▸ Data records
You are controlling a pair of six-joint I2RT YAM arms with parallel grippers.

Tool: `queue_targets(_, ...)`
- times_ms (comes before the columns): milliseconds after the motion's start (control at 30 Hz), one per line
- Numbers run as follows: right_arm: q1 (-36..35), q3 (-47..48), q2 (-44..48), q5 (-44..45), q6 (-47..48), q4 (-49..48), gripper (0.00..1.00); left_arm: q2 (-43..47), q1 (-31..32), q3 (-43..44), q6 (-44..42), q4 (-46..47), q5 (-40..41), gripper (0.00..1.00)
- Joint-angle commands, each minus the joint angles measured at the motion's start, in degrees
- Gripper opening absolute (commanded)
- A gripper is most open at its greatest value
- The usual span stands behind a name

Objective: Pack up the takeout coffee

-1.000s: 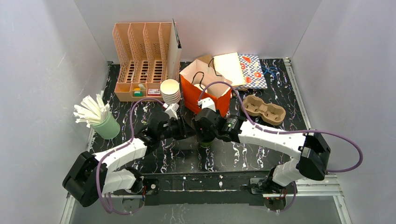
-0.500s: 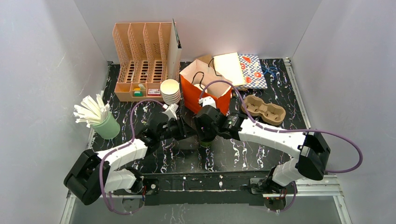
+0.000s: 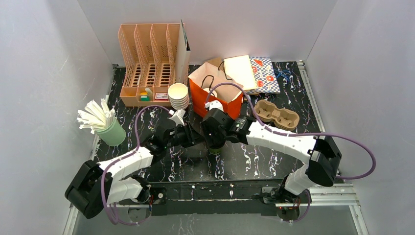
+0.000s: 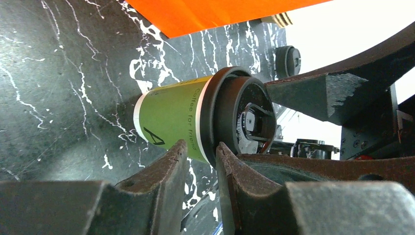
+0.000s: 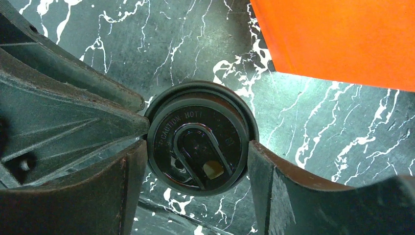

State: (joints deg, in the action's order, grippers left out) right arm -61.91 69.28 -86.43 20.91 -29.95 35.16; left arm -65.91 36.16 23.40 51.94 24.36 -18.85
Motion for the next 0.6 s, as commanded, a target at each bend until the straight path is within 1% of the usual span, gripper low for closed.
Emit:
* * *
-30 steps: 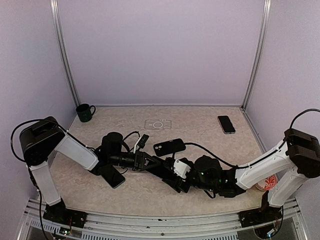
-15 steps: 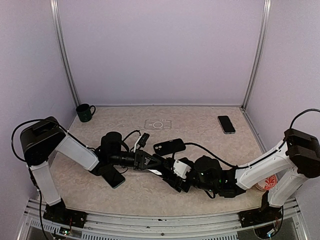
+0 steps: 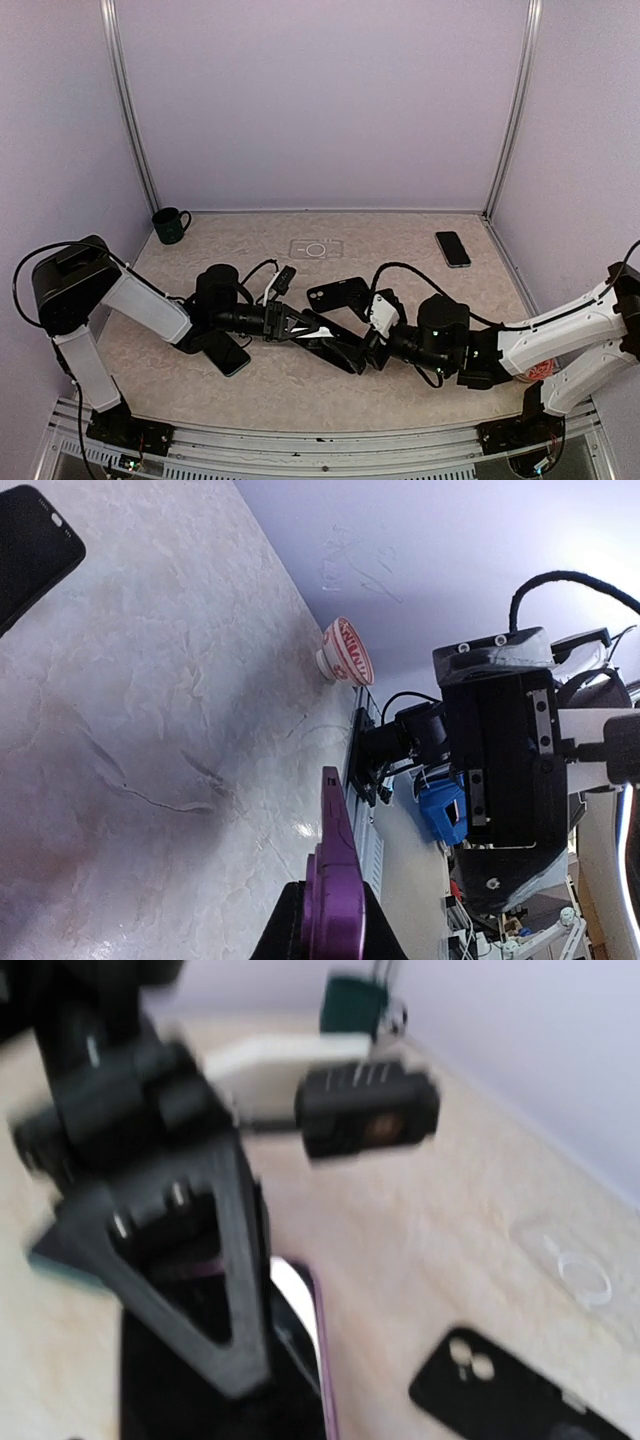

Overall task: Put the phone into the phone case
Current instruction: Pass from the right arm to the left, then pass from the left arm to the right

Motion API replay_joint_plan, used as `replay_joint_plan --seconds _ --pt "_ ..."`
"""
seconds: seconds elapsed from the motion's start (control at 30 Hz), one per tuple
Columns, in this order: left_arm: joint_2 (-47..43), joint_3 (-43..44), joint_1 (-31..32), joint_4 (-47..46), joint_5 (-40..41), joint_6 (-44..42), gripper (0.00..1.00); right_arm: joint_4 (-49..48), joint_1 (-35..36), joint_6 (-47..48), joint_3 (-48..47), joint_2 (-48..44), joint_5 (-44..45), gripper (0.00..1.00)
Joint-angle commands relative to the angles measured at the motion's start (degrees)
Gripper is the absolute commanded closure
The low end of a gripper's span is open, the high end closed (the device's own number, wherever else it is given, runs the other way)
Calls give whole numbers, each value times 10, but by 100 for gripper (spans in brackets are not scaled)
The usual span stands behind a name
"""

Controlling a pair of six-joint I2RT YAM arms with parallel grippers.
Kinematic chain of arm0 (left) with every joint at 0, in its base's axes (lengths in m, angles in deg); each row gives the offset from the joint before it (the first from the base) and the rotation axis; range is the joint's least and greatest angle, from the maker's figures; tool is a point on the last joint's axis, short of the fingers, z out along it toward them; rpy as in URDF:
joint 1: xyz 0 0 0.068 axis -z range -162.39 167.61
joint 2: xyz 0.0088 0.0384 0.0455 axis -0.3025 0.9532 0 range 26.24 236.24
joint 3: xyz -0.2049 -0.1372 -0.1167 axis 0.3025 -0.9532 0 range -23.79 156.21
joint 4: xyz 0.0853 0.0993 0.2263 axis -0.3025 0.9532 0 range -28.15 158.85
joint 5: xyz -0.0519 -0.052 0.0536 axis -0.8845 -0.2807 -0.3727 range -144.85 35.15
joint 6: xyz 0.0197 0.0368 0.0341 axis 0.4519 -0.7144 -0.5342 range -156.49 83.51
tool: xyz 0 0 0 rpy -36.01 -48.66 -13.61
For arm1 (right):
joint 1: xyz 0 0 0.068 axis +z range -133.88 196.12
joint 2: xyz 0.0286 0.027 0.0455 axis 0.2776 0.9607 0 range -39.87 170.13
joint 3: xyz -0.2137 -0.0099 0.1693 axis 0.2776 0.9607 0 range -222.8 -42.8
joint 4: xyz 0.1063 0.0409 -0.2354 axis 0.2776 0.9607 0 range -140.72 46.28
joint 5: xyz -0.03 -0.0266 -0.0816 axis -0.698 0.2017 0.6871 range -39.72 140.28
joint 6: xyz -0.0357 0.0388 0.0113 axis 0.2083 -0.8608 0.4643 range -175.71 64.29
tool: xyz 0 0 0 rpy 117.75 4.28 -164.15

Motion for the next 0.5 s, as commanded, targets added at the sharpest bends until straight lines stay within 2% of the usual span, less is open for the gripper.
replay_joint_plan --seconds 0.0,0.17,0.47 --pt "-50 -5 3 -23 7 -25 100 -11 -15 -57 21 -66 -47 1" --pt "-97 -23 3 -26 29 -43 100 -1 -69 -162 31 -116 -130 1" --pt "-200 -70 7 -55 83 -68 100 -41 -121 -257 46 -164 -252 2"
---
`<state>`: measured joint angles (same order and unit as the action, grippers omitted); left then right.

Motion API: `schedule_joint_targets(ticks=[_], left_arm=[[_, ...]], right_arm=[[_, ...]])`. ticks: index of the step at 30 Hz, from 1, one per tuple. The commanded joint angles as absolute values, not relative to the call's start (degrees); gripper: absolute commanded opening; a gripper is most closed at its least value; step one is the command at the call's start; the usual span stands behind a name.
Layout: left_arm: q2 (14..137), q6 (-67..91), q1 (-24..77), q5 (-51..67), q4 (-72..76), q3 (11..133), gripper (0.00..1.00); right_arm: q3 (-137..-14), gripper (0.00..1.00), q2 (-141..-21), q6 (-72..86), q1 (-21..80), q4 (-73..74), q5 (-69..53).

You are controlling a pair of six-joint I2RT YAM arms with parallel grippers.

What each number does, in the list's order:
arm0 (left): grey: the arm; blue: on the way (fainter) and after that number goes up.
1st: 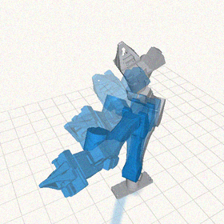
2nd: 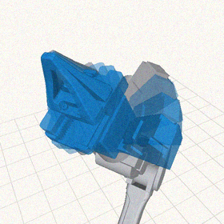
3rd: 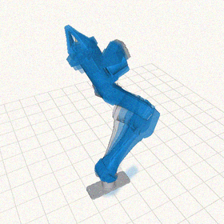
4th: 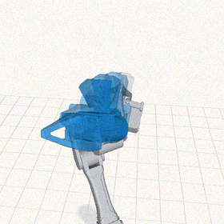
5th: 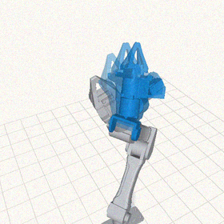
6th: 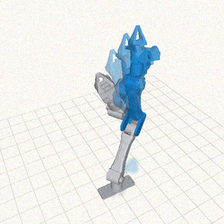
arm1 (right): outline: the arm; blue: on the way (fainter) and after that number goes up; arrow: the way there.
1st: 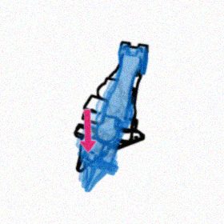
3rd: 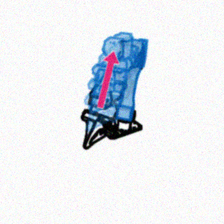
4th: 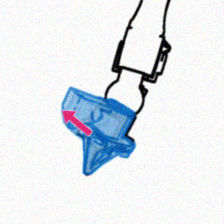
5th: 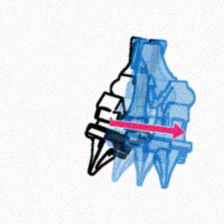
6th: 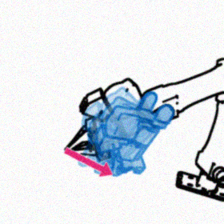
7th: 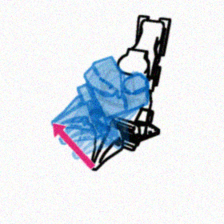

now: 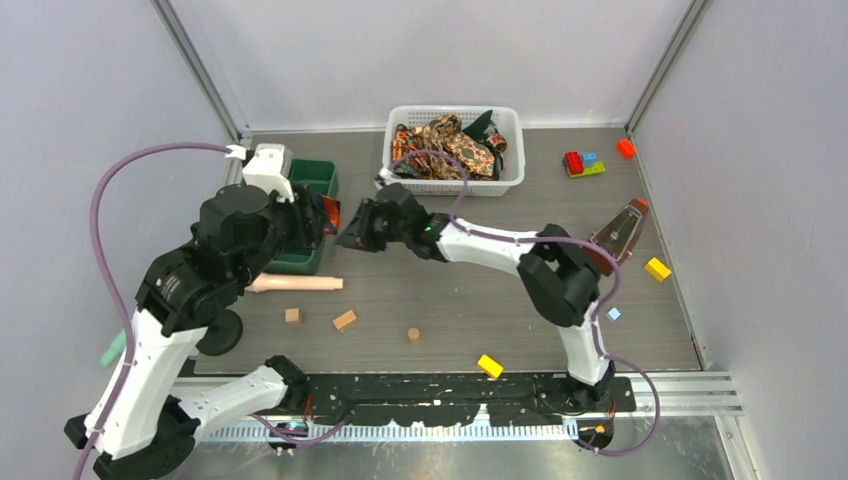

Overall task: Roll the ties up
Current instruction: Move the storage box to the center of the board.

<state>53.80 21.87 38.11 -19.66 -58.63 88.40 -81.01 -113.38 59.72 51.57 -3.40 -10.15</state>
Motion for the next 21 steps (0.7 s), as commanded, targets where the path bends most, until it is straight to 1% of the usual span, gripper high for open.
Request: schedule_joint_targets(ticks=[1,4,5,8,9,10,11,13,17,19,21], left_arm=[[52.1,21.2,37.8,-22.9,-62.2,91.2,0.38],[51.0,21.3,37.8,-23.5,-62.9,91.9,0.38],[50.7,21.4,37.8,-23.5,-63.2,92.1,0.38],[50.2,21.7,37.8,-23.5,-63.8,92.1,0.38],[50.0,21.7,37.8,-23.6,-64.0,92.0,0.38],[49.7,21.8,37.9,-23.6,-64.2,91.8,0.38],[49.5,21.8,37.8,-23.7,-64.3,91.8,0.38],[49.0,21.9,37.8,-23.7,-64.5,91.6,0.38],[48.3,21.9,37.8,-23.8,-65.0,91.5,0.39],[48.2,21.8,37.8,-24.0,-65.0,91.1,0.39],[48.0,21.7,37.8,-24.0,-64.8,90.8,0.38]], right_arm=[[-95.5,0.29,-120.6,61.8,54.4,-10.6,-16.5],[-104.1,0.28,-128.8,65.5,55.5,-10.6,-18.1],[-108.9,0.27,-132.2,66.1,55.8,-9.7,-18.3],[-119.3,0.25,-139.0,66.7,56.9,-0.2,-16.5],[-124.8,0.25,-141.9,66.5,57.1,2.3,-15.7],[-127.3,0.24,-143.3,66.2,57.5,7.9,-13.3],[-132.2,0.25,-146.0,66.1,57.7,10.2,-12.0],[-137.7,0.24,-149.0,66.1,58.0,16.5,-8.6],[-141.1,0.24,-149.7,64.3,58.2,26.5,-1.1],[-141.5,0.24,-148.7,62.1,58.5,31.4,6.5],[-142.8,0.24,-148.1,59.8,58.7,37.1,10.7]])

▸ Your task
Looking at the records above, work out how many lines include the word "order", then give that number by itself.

▸ Answer section
4